Turns out, sleep’s benefits can be attributed to a series of stages, during which your body and brain go through several distinct processes that are essential for sustaining your health. Far from being inactive, your body is actually working hard to support you in your sleep. Once you understand what these processes look like, you’re more likely to make sleep a real priority.

A Brief Overview of Sleep Stages

Once we’ve fallen asleep, our brains enter a sleep cycle that consists of two primary categories of sleep: non-REM (or NREM) sleep, which includes multiple distinct stages, and then Rapid Eye Movement (REM) sleep. Your body alternates between these cycles from the time you fall asleep to the time you wake up.

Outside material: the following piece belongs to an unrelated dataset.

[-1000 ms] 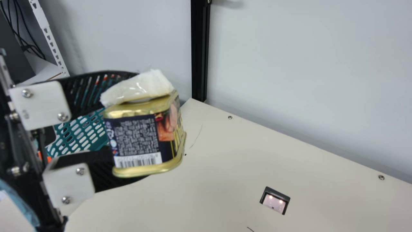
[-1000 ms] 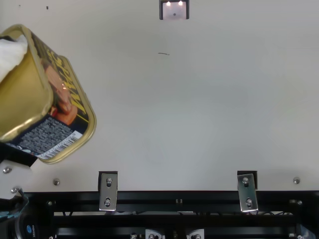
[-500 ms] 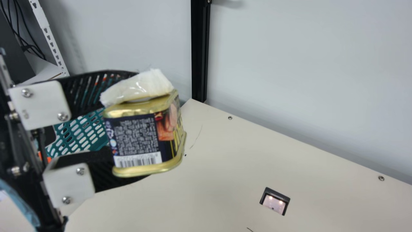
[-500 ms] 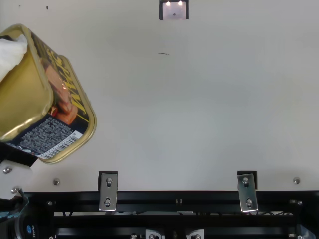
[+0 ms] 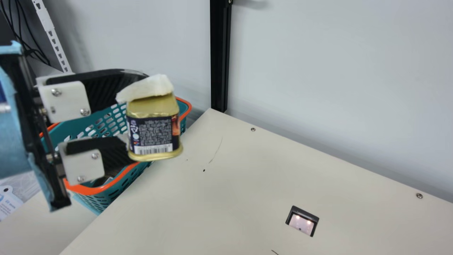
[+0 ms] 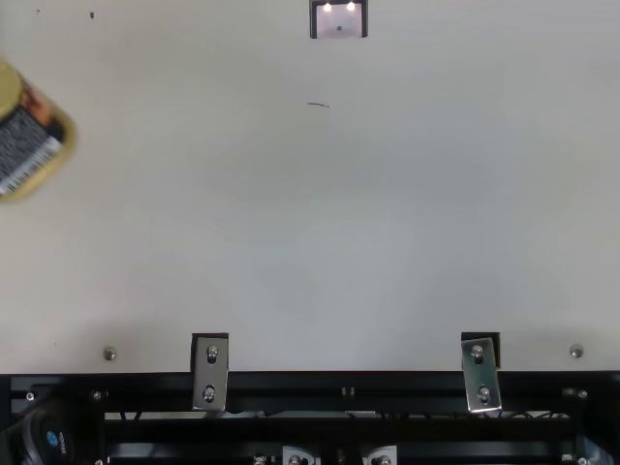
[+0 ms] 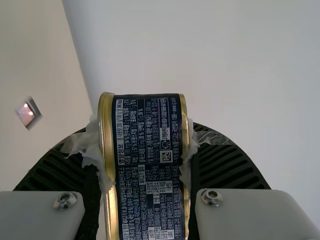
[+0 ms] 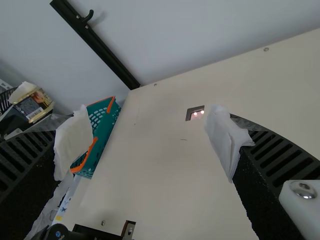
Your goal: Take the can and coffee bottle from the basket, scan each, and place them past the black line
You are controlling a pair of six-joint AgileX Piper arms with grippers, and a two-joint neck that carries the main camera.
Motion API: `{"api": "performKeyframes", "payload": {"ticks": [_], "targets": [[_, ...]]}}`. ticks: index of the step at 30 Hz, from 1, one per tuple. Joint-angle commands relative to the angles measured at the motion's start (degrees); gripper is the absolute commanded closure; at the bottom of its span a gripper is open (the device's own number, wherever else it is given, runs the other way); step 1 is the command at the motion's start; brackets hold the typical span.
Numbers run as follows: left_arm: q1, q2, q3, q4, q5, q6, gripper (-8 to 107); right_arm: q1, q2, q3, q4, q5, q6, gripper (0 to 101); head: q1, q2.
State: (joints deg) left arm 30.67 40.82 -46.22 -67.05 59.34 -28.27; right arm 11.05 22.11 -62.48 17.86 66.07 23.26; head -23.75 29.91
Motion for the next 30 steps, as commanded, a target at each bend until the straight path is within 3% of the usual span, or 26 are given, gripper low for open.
{"api": "performKeyframes", "payload": {"ticks": [1,12,30], "targets": [[-0.27,0.71,-0.68,6.41,-2.91,8.55,89,0.00,0.00,0.00,0.00,0.00,0.00,0,-0.72,0.45],[-11.25,1.10,0.38,15.84,-19.96,25.00,89,0.00,0.00,0.00,0.00,0.00,0.00,0,3.70,-12.15],[-39.80,0.17,12.14,22.65,-53.19,46.05,89,0.00,0.00,0.00,0.00,0.00,0.00,0,12.18,-33.58]]}}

These stages may be influenced by a number of factors, including age, drug or alcohol use, the amount of sleep you obtained the night before, temperature and light, sleep or circadian rhythm disorders, and so on. In spite of these variations, most sleepers go through a predictable pattern. Here’s an overview of these different stages.

Non-REM Sleep

Stage One

This is the transitional stage during which your brain shifts from wakefulness to sleep. It starts after you close your eyes. Your brainwaves slow down, your heartbeat and breathing slow down, and your muscles relax. This light stage of sleep lasts for a few minutes.

Stage Two

After transitioning out of Stage One, sleep gets a little deeper in Stage Two. During this stage, your brainwave activity slows down (with occasional bursts of activity), your body temperature drops, and your heart rate slows down even more to prepare you for even deeper sleep. This stage typically lasts between 10 and 15 minutes.

Stage Three

This stage is typically referred to as deep sleep or slow-wave sleep (SLS). During SLS, you enter a deeper stage of sleep during which your body is focused on recovery: It gets to work on bolstering the immune system, repairing tissues, and building bone and muscle. Even though lots of work is taking place, your heartbeat, brain waves, and breathing all remain slow and your muscles stay relaxed. This deep stage of sleep typically lasts for 15 minutes or more. It often occurs for longer durations in the first half of a sleeping period. According to some sources, Stage Three sleep is followed by a similar Stage Four.

REM Sleep

Most people enter a REM sleep stage approximately 90 minutes after beginning a sleep cycle. Even though you’re still fully sleep during REM sleep, it’s often described as an active stage of sleep because a lot is going on in your brain and body. During this stage:

  • Your eyes move from side to side behind your closed eyelids (hence the name: Rapid Eye Movement sleep)
  • Your heart rate and blood pressure increase
  • Your breathing speeds up and may be irregular
  • You’re most likely to dream vividly during this stage (though dreaming can occur at any point during the sleep cycle)
  • Your arm and leg muscles are temporarily paralyzed as a means of protecting you from physically acting out your dreams
  • Your brain gets to work on storing memories, processing learned information, and balancing mood

This stage of sleep accounts for an estimated 20 to 25 percent of each sleep cycle and may get longer further into the night. The first REM stage may be as short as 10 minutes, while the last REM stage may last for close to an hour.

Your body needs to go through each of these stages several times in order to adequately recover, sustain healthy cognitive function, and so on. Once you understand how your sleep stages work, it’s easier to grasp why sufficient sleep is essential for overall wellbeing. So when you’re making your to-do list for each day, make sure to include plenty of time for NREM and REM sleep.